Most Australians accept we are in a one-in-1,000-year drought and that urgent action is needed to mobilise the nation’s technology and ingenuity to meet this challenge.
We have always been a very dry continent. Any extended continuation of the conditions we now face could render parts of Australia uninhabitable, with vast areas losing their productive capacity. It is a scenario almost too dreadful to contemplate, but contemplate - and take action - we must.
The Housing Industry Association takes the issue of sustainability seriously. The industry is not complacent over the fact that households are responsible for just 8 per cent of total water consumption, nor does it point the finger at larger water users such as agriculture which consume 70 per cent. Everyone must work to reduce their share and spread this precious and scarce resource more equitably for the long term benefit of all segments of the community and the environment.
In launching its GreenSmart initiative in the 1990’s HIA recognised the environmental imperatives that later became commonplace. Global warming and the prolonged drought have elevated environmental issues within the community with the industry now delivering sustainable developments that reduce water and energy use.
As a purely voluntary program, HIA GreenSmart has enjoyed good success through educating thousands of builders, tradespeople and suppliers and raising awareness through promotion and editorial. With environmental issues now firmly on the national and international agenda, GreenSmart is well positioned to deliver even more benefits.
The residential building industry in Australia is highly innovative and efficient and well placed to develop new systems to minimise water use, both in the development of new estates and in new or established housing.
We are playing a central role in building communities that recycle and reuse grey water, as well as harvesting runoff in tanks installed under roadways.
An example of innovative industry thinking is the 150-hectare Windmill Downs Estate north of Tamworth, where Sydney developer Combined Development Group is working with water specialists to “drought-proof” a new housing project through re-hydrating the landscape using household grey water.
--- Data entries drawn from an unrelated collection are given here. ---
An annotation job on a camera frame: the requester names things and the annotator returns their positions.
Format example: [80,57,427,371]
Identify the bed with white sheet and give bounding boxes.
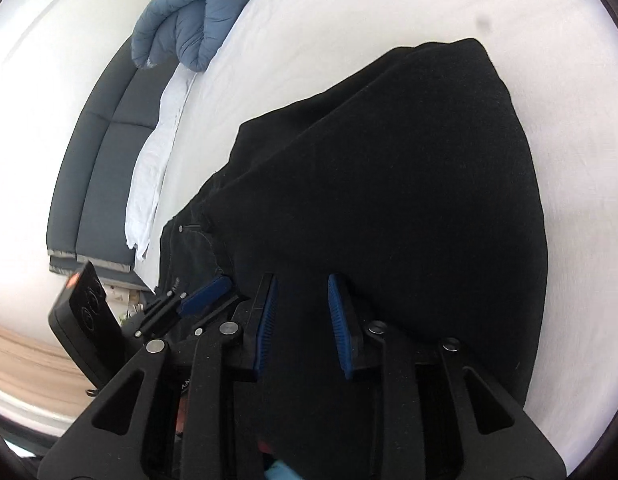
[124,0,618,471]

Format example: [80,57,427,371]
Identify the folded blue duvet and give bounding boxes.
[130,0,265,73]

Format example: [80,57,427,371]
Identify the black pants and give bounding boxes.
[156,37,548,480]

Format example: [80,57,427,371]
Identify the light blue plastic stool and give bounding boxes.
[266,462,301,480]

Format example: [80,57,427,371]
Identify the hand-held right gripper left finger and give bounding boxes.
[39,274,279,480]

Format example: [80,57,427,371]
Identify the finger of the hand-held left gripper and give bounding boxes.
[179,274,235,317]
[136,290,187,339]

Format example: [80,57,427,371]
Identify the dark grey padded headboard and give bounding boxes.
[46,35,162,291]

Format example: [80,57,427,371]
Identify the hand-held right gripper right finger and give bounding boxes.
[328,274,567,480]

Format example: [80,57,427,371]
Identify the crumpled white cloth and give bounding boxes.
[124,62,197,262]
Other developers in urban Australia are exploring new approaches too, with recycled water systems installed to irrigate new estates.
Whatever option we choose, we must keep an eye on affordability, and while the new water technology is being developed in a cost effective fashion, it still faces regulatory hurdles that drive up the cost of its installation and delivery.
People seeking to use new water technology must first run the gauntlet of multiple approvals through different levels of government. Responsible and efficient regulation is important however, we must break down barriers that stifle innovation and delay the delivery of new systems. We must also encourage further research and development to encourage even more efficient measures within the building industry.
Significant water savings are generated from water efficient tapware and dual flush toilets which are currently being installed in all new homes and should be retrofitted into existing ones. Governments must develop incentives to encourage home owners to install these water efficient measures. Adopting such measures across capital cities in Australia would generate immediate water savings to the equivalent of more than 45,000 Olympic swimming pools annually.
Governments have a significant leadership role to play in tackling this crisis. British Prime Minister Tony Blair believes it dwarfs all other problems humanity has ever faced and the recent global conference on climate change in Nairobi was told that current warming conditions have not been experienced in at least 12,000 years. It has been suggested that the Arctic icecap will completely melt in summer within 30 years. It is a global threat that must be tackled on a global scale.